### EXERCISE DETAILS
The listing below holds pictures; exclude them. Return exactly the lines from the one with "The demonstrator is" through the one with "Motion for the".

### DATASET SECTION
-*-
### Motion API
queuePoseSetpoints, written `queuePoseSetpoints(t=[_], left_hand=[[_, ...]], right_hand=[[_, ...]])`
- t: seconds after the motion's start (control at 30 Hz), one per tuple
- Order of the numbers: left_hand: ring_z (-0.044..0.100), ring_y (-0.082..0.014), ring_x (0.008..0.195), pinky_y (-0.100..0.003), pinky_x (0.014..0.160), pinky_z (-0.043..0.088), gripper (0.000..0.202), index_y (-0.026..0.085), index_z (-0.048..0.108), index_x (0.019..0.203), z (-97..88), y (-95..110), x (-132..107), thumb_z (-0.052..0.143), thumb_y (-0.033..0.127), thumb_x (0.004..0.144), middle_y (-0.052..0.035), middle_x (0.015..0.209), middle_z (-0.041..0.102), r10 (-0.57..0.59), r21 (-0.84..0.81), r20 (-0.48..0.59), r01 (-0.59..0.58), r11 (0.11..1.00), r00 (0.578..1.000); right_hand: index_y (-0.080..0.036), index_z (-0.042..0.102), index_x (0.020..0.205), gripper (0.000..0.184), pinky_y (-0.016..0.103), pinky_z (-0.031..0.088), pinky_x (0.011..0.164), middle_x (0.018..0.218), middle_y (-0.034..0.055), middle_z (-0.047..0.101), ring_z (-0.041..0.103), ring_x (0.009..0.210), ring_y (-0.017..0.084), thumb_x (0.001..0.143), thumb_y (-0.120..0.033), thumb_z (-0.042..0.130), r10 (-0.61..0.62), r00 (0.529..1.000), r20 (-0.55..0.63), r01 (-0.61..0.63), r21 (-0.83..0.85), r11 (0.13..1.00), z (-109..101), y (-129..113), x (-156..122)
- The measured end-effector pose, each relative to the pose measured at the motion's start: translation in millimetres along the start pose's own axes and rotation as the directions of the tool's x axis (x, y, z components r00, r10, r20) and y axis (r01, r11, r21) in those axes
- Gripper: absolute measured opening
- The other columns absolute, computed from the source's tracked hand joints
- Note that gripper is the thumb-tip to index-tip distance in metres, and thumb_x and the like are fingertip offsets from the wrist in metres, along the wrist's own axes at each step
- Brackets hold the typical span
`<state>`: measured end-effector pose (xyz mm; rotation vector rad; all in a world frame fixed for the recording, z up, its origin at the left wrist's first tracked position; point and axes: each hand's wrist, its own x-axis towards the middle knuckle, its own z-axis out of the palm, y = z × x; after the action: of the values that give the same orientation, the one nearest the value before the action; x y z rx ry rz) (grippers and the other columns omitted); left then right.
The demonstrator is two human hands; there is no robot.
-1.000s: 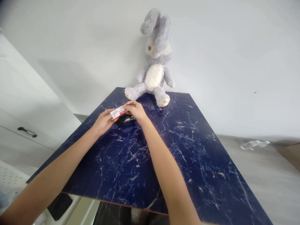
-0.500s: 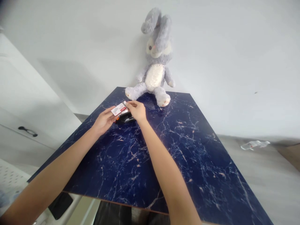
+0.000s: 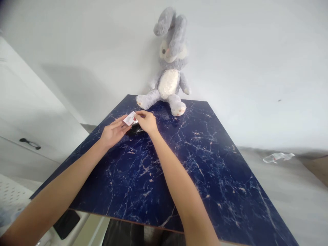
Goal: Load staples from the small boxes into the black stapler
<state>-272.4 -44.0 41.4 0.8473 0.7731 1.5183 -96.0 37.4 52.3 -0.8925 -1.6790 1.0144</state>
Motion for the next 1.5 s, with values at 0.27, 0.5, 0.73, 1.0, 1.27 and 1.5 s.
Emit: queuePoseSetpoints(t=[0.27, 0.5, 0.73, 1.0, 1.27, 1.5], left_hand=[[0.072, -0.0203, 0.103, -0.034, 0.097, 0.056, 0.033, 0.019, 0.077, 0.107, -5.2, -7, 5, 0.085, 0.029, 0.077, -0.0068, 0.110, 0.077, 0.121, 0.002, 0.042, -0.121, 0.993, 0.992], [0.072, -0.0224, 0.098, -0.032, 0.084, 0.057, 0.020, 0.020, 0.067, 0.092, -37.0, 9, 20, 0.069, 0.039, 0.085, -0.0052, 0.097, 0.075, 0.255, 0.193, -0.228, -0.213, 0.958, 0.940], [0.070, -0.0227, 0.098, -0.036, 0.095, 0.050, 0.013, 0.020, 0.066, 0.100, -64.0, -7, 23, 0.059, 0.028, 0.091, -0.0084, 0.102, 0.076, 0.541, 0.873, -0.189, -0.113, 0.475, 0.819], [0.051, -0.0365, 0.129, -0.051, 0.112, 0.038, 0.044, 0.022, 0.068, 0.127, -31.3, -7, 7, 0.071, 0.037, 0.086, -0.0139, 0.128, 0.066, 0.252, 0.937, 0.332, -0.349, 0.024, 0.909], [0.044, -0.0433, 0.137, -0.055, 0.114, 0.033, 0.085, 0.024, 0.050, 0.152, -25.8, -31, 9, 0.084, 0.034, 0.074, -0.0167, 0.123, 0.065, 0.263, 0.947, 0.320, -0.309, -0.087, 0.910], [0.045, -0.0477, 0.128, -0.063, 0.109, 0.030, 0.060, 0.021, 0.059, 0.138, -22.0, -33, 9, 0.075, 0.032, 0.082, -0.0195, 0.118, 0.070, 0.446, 0.972, 0.221, -0.160, -0.171, 0.867]], right_hand=[[-0.024, 0.076, 0.108, 0.025, 0.032, 0.055, 0.091, 0.096, 0.0006, 0.080, 0.075, 0.092, 0.018, 0.087, -0.034, 0.067, -0.016, 0.987, 0.158, 0.027, -0.065, 0.998, -2, -16, -8], [-0.020, 0.074, 0.107, 0.033, 0.032, 0.050, 0.093, 0.099, 0.0056, 0.078, 0.071, 0.091, 0.021, 0.097, -0.038, 0.048, -0.106, 0.953, -0.285, -0.010, -0.378, 0.926, -30, 23, -16], [-0.019, 0.073, 0.102, 0.032, 0.035, 0.049, 0.092, 0.100, 0.0097, 0.078, 0.070, 0.092, 0.024, 0.096, -0.038, 0.048, 0.034, 0.957, -0.287, -0.180, -0.501, 0.846, -44, 61, -19], [-0.018, 0.066, 0.118, 0.030, 0.038, 0.051, 0.092, 0.101, 0.0104, 0.079, 0.073, 0.096, 0.027, 0.092, -0.023, 0.052, 0.043, 0.959, -0.281, -0.216, -0.619, 0.755, -28, 50, -30], [-0.017, 0.054, 0.137, 0.057, 0.041, 0.052, 0.100, 0.118, 0.0101, 0.076, 0.071, 0.110, 0.027, 0.081, -0.020, 0.061, 0.024, 0.999, 0.045, 0.001, -0.495, 0.869, -3, 42, -33], [-0.008, 0.024, 0.160, 0.087, 0.054, 0.038, 0.117, 0.146, 0.0200, 0.059, 0.050, 0.139, 0.033, 0.083, -0.026, 0.060, -0.076, 0.995, 0.066, 0.099, -0.507, 0.856, 3, 52, -32]])
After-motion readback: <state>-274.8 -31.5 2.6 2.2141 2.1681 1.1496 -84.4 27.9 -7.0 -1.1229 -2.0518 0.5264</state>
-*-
### ANSWER SPACE
The demonstrator is two human hands; there is no robot.
-1.000s: 
-0.500s: 
+0.000s: 
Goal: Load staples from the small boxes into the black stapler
<state>-272.4 -44.0 41.4 0.8473 0.7731 1.5183 -96.0 37.4 52.3 -0.8925 -1.6790 1.0144</state>
Motion for the next 1.5 s, with values at 0.27, 0.5, 0.73, 1.0, 1.27 and 1.5 s.

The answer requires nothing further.